--- Problem details ---
Look at every line below and count those containing "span". Answer with the number only.

--- Source material ---
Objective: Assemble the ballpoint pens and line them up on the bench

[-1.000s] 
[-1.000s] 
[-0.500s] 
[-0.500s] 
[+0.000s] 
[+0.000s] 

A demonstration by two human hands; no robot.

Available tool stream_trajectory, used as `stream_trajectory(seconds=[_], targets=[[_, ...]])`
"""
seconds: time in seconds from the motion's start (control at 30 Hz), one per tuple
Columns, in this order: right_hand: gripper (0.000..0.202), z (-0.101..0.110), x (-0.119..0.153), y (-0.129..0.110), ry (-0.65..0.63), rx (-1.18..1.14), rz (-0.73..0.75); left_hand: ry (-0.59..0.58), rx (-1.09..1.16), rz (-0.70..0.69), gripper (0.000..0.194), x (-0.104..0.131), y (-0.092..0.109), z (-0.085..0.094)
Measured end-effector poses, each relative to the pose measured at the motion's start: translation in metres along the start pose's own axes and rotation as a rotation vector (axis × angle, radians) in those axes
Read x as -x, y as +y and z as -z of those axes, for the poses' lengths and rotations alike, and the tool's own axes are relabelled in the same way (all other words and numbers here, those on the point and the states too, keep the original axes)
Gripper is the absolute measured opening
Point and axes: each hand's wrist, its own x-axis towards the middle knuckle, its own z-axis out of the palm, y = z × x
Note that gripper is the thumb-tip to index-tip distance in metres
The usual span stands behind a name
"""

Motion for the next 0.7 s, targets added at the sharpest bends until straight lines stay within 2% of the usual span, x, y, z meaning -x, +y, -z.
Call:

--- Response area ---
2